** Problem description **
Search the material below for the string "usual" and extract each line that has it.

** Input data **
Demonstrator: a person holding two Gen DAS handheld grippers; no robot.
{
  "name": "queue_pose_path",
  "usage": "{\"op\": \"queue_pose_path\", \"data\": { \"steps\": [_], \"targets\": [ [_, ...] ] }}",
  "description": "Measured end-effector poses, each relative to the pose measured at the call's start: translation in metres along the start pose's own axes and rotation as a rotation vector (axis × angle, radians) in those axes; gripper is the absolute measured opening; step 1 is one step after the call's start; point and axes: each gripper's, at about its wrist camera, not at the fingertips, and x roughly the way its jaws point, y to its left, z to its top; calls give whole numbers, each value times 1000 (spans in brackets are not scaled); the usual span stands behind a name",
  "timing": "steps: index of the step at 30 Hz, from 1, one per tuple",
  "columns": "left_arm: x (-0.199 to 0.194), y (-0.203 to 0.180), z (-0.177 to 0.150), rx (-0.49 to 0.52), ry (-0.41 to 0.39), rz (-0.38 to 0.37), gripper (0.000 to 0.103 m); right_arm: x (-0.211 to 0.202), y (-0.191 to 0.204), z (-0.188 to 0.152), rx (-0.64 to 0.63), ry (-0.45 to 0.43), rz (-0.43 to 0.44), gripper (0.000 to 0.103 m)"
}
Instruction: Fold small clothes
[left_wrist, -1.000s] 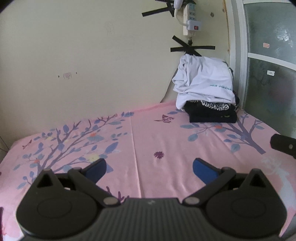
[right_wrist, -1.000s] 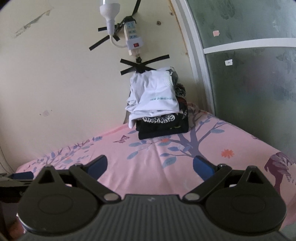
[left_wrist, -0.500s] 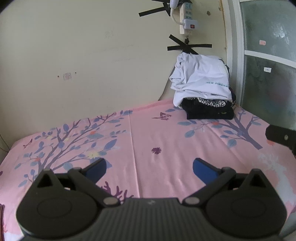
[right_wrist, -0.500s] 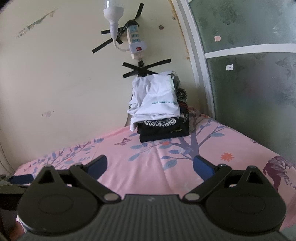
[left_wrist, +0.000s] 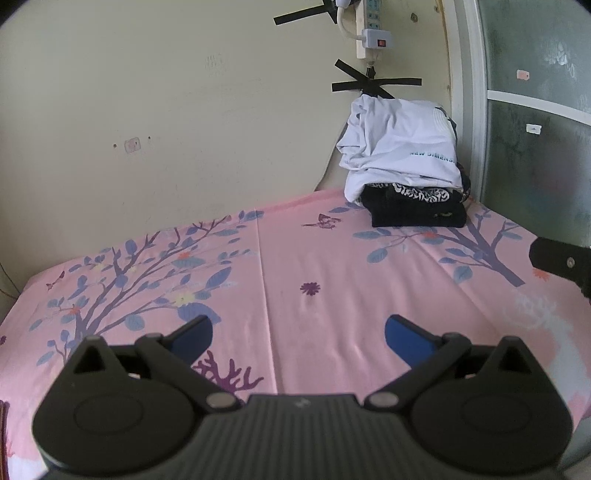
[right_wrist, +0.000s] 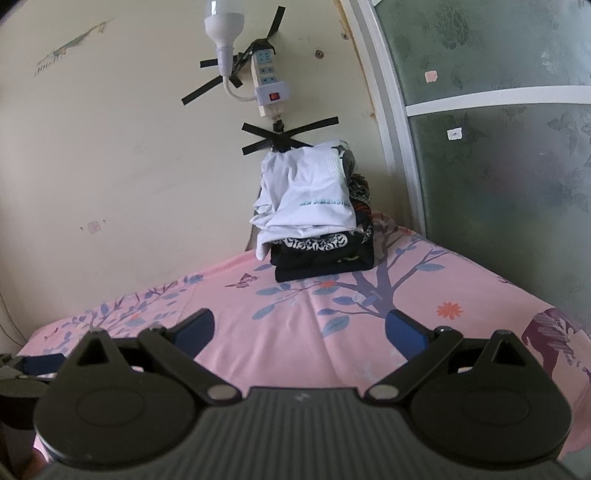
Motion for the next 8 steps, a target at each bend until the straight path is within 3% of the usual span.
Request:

** Solution to the problem **
  "description": "Measured end-effector poses, each relative to the pose measured at the call's start: translation in metres along the start pose's own axes and rotation as a rotation vector (axis × angle, radians) in those axes; gripper is the absolute measured opening; step 1 is one step after the call's start; point and axes: each gripper's, at about its wrist camera, not at the fingertips, and x roughly the way its jaws point, y to its left, z to its top; calls give whole numbers, each value times 1000 (spans in brackets are not scaled); the usual span stands behind a name",
Motion for the next 8 steps, a target at each bend until the straight path is within 3% of the usual span.

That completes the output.